THE TASK ▸
All the data must be output exactly as given.

MATERIAL FOR THIS EXERCISE ▸

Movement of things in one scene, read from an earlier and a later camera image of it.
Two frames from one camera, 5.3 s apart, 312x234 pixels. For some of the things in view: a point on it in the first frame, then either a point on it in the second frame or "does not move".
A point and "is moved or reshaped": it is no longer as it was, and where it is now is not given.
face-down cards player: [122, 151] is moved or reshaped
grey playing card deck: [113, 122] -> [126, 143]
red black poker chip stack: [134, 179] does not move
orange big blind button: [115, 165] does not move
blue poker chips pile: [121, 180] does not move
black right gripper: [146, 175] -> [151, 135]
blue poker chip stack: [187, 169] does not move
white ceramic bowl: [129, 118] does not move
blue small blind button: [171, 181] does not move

OUTPUT FOR THIS EXERCISE ▸
Movement of things in one scene, read from an earlier and a later camera image of it.
Two frames from one camera, 5.3 s apart, 312x234 pixels. For some of the things in view: a point on it in the first frame, then either a point on it in the second frame or "does not move".
A point and "is moved or reshaped": it is no longer as it was, and where it is now is not given.
face-down cards player: [122, 151] is moved or reshaped
grey playing card deck: [113, 122] -> [126, 143]
red black poker chip stack: [134, 179] does not move
orange big blind button: [115, 165] does not move
blue poker chips pile: [121, 180] does not move
black right gripper: [146, 175] -> [151, 135]
blue poker chip stack: [187, 169] does not move
white ceramic bowl: [129, 118] does not move
blue small blind button: [171, 181] does not move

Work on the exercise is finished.